Kitchin K T, Brown J L
Environmental Toxicology Division, U.S. Environmental Protection Agency, Research Triangle Park, NC 27711.
Cancer Lett. 1990 Aug;53(1):67-71. doi: 10.1016/0304-3835(90)90012-m.

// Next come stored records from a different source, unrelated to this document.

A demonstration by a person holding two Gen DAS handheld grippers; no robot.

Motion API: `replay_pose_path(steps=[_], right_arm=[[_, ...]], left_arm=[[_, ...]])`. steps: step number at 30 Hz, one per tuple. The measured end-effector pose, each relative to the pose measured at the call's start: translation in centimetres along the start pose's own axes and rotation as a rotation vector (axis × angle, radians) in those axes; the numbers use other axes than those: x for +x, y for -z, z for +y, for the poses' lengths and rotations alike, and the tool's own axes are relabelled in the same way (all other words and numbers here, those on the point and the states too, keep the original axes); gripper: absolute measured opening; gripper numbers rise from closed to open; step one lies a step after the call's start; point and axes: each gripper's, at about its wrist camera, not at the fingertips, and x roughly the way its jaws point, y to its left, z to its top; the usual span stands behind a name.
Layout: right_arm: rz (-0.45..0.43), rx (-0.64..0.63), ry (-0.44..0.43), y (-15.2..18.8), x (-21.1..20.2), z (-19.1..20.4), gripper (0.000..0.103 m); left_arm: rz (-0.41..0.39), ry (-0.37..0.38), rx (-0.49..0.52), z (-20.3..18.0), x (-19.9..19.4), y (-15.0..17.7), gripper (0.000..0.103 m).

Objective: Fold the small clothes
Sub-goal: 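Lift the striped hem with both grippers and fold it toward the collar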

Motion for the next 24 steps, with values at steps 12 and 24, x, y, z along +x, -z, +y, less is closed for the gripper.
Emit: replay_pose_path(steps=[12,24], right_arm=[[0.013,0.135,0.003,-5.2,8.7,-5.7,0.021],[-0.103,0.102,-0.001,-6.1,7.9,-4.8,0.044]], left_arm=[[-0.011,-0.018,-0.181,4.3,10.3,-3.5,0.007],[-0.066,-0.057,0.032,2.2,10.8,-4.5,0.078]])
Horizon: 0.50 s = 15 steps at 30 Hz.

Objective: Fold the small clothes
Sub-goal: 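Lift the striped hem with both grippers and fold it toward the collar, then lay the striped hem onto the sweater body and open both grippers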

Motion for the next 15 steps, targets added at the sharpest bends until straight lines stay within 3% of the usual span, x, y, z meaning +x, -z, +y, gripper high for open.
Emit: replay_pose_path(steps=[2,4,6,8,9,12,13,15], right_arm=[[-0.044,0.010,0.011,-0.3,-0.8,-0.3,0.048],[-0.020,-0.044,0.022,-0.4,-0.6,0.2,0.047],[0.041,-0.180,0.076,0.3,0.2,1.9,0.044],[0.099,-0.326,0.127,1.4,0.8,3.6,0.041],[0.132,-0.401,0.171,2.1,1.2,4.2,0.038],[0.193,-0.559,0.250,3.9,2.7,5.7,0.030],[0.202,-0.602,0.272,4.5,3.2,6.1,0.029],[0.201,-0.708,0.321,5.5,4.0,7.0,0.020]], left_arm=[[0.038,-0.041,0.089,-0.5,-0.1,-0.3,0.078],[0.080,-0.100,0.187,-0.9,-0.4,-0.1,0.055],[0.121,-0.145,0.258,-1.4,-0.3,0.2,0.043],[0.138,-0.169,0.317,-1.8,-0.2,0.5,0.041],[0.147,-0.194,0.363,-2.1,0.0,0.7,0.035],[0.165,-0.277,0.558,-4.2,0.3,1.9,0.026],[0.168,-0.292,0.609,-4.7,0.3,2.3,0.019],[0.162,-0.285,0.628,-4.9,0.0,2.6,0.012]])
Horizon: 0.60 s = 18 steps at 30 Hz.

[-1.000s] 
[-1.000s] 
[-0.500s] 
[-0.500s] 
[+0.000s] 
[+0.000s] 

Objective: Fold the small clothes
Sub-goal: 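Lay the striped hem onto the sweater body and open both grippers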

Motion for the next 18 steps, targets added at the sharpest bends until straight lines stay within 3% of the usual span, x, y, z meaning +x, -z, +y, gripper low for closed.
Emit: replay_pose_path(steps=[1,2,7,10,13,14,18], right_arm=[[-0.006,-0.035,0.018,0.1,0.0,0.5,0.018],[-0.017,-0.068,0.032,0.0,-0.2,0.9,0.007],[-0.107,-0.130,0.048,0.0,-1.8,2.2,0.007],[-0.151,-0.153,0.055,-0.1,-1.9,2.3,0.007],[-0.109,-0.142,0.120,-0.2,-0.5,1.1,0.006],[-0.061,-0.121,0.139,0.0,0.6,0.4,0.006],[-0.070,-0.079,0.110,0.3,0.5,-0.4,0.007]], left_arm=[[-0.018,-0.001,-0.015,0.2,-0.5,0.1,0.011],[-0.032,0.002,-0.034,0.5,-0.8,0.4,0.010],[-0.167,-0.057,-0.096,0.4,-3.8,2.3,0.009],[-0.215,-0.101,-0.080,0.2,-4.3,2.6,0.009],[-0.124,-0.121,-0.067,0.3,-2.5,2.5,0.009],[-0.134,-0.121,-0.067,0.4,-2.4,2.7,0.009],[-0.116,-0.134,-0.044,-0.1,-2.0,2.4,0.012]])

Female Sprague-Dawley rats were given 0, 168, 840, 2550 or 4200 mg/kg of 1,4-dioxane 21 and 4 h before sacrifice. Hepatic DNA damage (by the alkaline elution technique), ornithine decarboxylase activity (ODC), reduced glutathione content, cytochrome P-450 content and serum alanine aminotransferase activity (ALT) were determined. Treatment with 1,4-dioxane increased hepatic DNA damage and cytochrome P-450 content at doses of 2550 and 4200 mg/kg. Large increases in the activity of hepatic ODC were observed at 840, 2550 and 4200 mg/kg of 1,4-dioxane. Thus the data suggest that 1,4-dioxane is a weak genotoxic carcinogen in addition to being a strong promoter of carcinogenesis (a non-genotoxic carcinogen).
在处死前21小时和4小时,给雌性斯普拉格-道利大鼠分别灌胃0、168、840、2550或4200mg/kg的1,4-二氧六环。测定肝脏DNA损伤(采用碱性洗脱技术)、鸟氨酸脱羧酶活性(ODC)、还原型谷胱甘肽含量、细胞色素P-450含量和血清丙氨酸转氨酶活性(ALT)。给予2550和4200mg/kg剂量的1,4-二氧六环处理后,肝脏DNA损伤和细胞色素P-450含量增加。给予840、2550和4200mg/kg剂量的1,4-二氧六环后,肝脏ODC活性大幅增加。因此,数据表明,1,4-二氧六环除了是一种强大的致癌促进剂(非遗传毒性致癌物)外,还是一种弱遗传毒性致癌物。